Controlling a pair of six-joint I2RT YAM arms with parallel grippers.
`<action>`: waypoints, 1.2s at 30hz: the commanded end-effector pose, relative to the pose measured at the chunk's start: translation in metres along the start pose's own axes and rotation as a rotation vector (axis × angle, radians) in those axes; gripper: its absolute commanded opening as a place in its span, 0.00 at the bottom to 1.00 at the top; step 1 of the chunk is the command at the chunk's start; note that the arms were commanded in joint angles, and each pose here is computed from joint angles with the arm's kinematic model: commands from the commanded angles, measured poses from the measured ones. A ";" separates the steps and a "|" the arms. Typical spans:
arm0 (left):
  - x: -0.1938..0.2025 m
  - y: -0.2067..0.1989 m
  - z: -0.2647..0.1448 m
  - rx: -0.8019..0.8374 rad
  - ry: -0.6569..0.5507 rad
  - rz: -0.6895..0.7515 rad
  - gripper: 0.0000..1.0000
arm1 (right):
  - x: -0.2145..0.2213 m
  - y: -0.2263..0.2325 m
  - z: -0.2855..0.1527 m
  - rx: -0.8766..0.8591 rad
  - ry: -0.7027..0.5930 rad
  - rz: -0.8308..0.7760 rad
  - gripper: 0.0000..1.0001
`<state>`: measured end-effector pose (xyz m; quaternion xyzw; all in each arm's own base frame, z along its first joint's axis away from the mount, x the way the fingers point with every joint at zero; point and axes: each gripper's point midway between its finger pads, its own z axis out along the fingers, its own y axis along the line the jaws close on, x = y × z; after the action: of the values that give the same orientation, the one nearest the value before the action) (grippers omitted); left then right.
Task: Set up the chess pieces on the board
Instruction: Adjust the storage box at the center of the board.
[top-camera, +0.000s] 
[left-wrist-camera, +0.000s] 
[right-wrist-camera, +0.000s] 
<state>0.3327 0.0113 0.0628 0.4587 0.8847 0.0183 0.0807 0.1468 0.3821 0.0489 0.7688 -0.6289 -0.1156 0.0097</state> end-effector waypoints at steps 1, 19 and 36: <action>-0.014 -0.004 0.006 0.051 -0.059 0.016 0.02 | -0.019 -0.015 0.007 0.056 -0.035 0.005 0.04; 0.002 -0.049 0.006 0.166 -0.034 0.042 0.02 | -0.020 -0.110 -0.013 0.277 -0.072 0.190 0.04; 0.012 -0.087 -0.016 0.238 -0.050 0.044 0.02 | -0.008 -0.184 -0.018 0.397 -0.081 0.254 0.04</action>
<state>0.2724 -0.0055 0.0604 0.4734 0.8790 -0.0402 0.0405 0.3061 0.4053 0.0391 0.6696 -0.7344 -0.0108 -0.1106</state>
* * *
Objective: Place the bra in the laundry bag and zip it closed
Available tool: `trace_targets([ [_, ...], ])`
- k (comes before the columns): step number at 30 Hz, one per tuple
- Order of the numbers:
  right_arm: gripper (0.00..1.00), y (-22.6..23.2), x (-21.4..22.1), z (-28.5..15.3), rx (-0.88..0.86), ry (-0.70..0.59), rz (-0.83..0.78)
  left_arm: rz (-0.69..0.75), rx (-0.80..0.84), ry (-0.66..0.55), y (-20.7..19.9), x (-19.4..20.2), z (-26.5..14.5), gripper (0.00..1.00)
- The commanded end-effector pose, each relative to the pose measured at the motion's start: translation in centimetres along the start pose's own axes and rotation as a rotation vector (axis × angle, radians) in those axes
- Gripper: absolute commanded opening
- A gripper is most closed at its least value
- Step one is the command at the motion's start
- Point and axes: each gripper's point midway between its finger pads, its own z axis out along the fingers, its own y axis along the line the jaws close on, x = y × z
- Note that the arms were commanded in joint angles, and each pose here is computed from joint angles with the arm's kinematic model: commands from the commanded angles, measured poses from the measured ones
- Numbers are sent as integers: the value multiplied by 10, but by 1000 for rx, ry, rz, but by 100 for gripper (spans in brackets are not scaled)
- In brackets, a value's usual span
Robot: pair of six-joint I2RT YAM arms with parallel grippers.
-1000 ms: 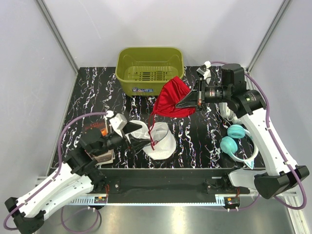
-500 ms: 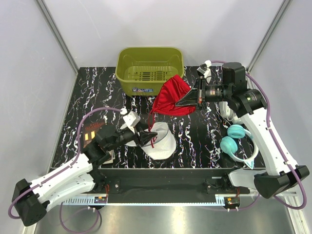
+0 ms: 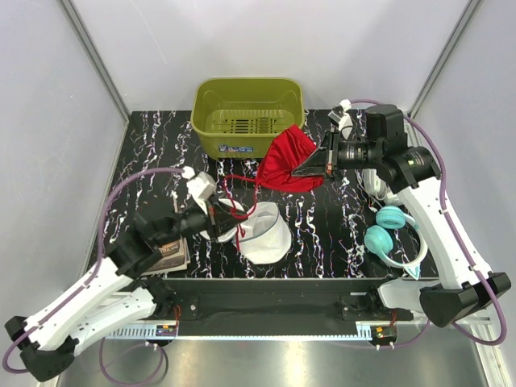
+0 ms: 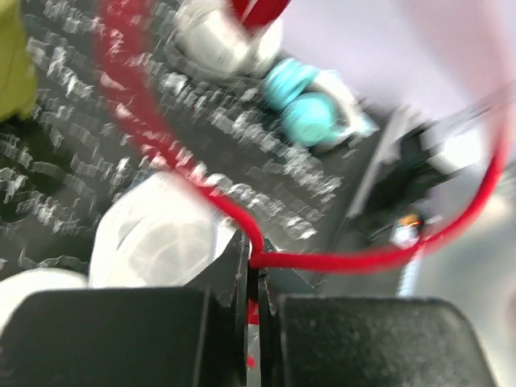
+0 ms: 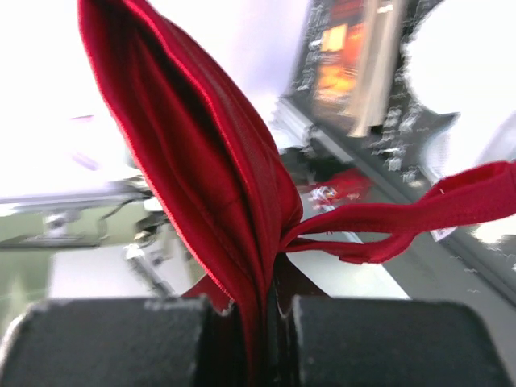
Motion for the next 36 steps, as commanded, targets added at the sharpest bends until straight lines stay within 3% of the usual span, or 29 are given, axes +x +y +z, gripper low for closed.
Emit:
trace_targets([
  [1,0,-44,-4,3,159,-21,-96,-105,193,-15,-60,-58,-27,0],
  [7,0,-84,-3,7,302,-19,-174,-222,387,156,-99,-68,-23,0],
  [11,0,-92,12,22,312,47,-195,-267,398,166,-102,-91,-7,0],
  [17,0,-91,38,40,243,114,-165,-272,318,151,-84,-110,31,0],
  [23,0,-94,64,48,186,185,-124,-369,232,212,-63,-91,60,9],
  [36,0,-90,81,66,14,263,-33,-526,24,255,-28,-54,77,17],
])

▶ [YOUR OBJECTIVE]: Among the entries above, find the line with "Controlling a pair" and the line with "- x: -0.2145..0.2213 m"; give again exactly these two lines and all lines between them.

▶ [ANSWER SECTION]:
Controlling a pair of six-joint I2RT YAM arms with parallel grippers.
`<action>`: waypoints, 1.2s at 30hz: the commanded end-effector pose, relative to the pose measured at the chunk's start: translation in metres along the start pose's own axes and rotation as a rotation vector (axis × angle, radians) in those axes; gripper: its absolute commanded opening as a place in its span, 0.00 at the bottom to 1.00 at the top; step 1 of the chunk is the command at the chunk's start; note that the arms were commanded in joint angles, and each pose here is computed from joint angles with the arm's kinematic model: commands from the commanded angles, measured poses from the measured ones. A ";" separates the steps and a "|" the arms. Typical spans:
arm0 (left):
  - x: -0.1938..0.2025 m
  - y: -0.2067..0.1989 m
  - z: -0.2647..0.1448 m
  - rx: -0.8019..0.8374 rad
  - ry: -0.6569..0.5507 rad
  - rz: -0.6895..0.7515 rad
  - gripper: 0.0000..1.0000
arm1 (right):
  - x: -0.2145..0.2213 m

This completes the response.